Cartography: Projection Selection Requires Comprehensive Consideration
Projection selection in cartographic mapping is more complex, requiring simultaneous consideration of the following factors:
1. Local Cartographic Standards
Many countries and regions have official cartographic projection standards. When mapping a specific area, local standards should take priority:
- National topographic base maps usually have legally mandated projections (e.g., China uses the Gauss-Krüger projection)
- International publications may require specific projections
- Industry standards may specify projections (e.g., aviation charts use Lambert Conformal Conic)

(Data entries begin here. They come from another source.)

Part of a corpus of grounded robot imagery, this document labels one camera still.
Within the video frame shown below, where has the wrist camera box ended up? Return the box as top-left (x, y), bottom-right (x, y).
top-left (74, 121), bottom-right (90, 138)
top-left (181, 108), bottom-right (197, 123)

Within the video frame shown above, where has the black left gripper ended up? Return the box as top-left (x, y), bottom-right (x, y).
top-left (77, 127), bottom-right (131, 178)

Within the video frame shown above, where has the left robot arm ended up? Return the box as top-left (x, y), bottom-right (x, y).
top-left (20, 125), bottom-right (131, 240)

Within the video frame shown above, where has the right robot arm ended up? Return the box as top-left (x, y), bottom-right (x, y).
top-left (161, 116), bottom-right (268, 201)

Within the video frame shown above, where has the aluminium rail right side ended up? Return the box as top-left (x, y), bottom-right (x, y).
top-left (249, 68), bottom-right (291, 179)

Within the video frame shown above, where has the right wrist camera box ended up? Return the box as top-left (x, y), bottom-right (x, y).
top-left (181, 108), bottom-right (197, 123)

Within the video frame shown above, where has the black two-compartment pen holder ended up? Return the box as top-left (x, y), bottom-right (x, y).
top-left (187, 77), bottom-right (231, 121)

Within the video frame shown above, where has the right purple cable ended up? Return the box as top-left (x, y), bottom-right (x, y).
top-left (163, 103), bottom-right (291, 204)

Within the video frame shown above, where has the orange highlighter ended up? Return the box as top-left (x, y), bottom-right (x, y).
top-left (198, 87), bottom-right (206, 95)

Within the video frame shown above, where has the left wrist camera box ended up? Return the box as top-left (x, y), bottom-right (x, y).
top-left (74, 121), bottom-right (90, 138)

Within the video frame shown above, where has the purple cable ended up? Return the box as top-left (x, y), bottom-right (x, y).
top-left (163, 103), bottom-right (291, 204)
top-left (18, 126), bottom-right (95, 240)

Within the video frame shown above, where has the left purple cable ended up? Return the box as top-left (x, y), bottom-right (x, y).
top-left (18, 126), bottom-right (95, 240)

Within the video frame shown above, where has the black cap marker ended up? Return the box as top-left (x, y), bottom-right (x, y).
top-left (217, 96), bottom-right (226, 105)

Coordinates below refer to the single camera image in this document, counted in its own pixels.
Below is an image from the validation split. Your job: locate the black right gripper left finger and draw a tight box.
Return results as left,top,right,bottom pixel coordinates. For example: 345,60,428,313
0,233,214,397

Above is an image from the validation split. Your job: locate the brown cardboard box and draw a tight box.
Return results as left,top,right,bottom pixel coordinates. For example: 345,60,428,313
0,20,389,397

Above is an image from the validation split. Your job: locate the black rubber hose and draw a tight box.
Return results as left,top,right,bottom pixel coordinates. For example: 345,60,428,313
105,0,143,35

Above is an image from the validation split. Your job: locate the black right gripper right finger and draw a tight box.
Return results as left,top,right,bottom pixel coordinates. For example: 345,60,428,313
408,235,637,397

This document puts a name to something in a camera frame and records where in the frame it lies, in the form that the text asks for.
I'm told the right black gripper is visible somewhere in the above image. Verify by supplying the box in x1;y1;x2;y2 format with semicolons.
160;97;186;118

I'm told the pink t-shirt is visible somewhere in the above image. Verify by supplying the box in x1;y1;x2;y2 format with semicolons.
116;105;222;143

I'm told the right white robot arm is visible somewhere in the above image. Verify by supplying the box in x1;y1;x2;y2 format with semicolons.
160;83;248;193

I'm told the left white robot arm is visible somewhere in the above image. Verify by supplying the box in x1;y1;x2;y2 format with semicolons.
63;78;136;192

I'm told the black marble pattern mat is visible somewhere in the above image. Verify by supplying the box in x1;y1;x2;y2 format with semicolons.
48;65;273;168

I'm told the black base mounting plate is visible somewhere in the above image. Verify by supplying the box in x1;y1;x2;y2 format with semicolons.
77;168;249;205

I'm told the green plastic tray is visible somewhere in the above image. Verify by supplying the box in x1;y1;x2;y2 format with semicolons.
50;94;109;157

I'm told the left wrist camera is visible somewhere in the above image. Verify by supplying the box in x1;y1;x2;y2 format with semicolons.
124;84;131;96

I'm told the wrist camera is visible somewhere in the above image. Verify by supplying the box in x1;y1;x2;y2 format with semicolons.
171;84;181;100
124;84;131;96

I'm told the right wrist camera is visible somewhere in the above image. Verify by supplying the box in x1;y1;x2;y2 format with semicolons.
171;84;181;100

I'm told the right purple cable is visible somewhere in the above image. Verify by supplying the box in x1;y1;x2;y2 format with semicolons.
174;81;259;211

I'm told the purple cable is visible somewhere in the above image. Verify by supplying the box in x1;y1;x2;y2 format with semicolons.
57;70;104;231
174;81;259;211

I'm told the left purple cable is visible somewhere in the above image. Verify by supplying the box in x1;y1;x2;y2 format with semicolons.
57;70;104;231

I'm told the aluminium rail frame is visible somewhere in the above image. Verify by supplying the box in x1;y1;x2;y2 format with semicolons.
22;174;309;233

2. Thematic Map Subject Characteristics
Projection selection should serve thematic expression:
- Themes showing area comparison (population density, land use) → Must use equal-area projection; otherwise area comparison will be distorted
- Themes showing direction/flow (wind fields, ocean currents, migration routes) → Prefer conformal projection
- Themes showing distance relationships (service coverage, radiation circles) → Prefer equidistant projection
- General display themes → Compromise projection is sufficient
3. Comprehensive Trade-offs
When standard requirements and thematic needs conflict, cartographic standards generally take priority — because standards ensure data comparability and interoperability. When there are no explicit standard constraints, thematic expression needs take precedence.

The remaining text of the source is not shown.